**GOAL OF THE EXERCISE**
What is the number of lines in the data that contain "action"? Nothing besides that number, please.

**DATASET EXTRACT**
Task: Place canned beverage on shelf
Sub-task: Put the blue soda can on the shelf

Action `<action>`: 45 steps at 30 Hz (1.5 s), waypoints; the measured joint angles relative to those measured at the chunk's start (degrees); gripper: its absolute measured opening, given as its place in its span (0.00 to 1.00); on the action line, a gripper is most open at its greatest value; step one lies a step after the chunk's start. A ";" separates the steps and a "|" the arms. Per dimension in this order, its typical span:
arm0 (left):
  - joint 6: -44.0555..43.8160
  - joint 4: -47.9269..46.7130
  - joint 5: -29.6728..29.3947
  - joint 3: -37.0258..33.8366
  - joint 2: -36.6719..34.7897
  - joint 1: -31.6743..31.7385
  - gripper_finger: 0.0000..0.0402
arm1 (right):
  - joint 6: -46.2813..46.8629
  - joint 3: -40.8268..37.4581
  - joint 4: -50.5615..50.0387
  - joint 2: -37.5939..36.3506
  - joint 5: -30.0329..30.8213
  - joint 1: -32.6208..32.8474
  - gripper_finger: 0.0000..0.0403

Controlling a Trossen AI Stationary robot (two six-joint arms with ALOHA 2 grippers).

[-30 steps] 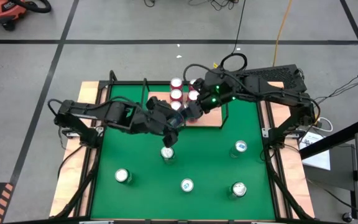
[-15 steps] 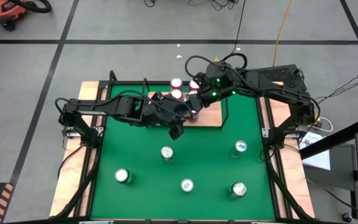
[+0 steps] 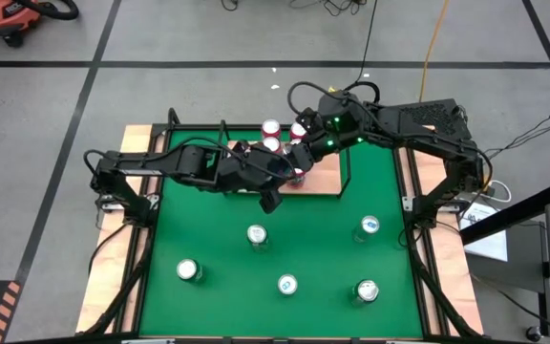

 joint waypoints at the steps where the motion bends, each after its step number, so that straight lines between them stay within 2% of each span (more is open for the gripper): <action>1: 0.01 0.13 0.53 0.51 0.00 -0.01 0.55 | -0.96 0.02 0.56 -0.27 -0.22 -0.07 0.69; 7: 0.49 1.05 1.44 4.37 0.00 -0.06 0.56 | -6.11 0.03 6.13 -2.03 -4.06 -0.98 0.76; 14: 0.90 6.44 5.05 8.28 0.00 1.26 0.56 | -16.67 0.03 13.09 -6.01 -5.27 -1.38 0.77; 26: 2.99 24.89 4.68 9.13 -0.04 2.64 0.56 | -19.98 0.03 18.52 -8.32 -5.28 -1.55 0.77; 30: 3.85 25.48 4.70 9.11 -0.04 3.23 0.56 | -21.42 0.03 19.13 -8.39 -5.46 -1.55 0.73; 40: 5.49 25.96 4.47 9.11 -0.09 4.06 0.56 | -23.25 0.00 20.79 -8.30 -5.45 -1.95 0.57; 45: 5.38 24.77 2.66 9.11 -0.09 3.96 0.60 | -24.40 -0.08 20.63 -8.22 -6.27 -2.77 0.56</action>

**COMPLETED EXERCISE**
2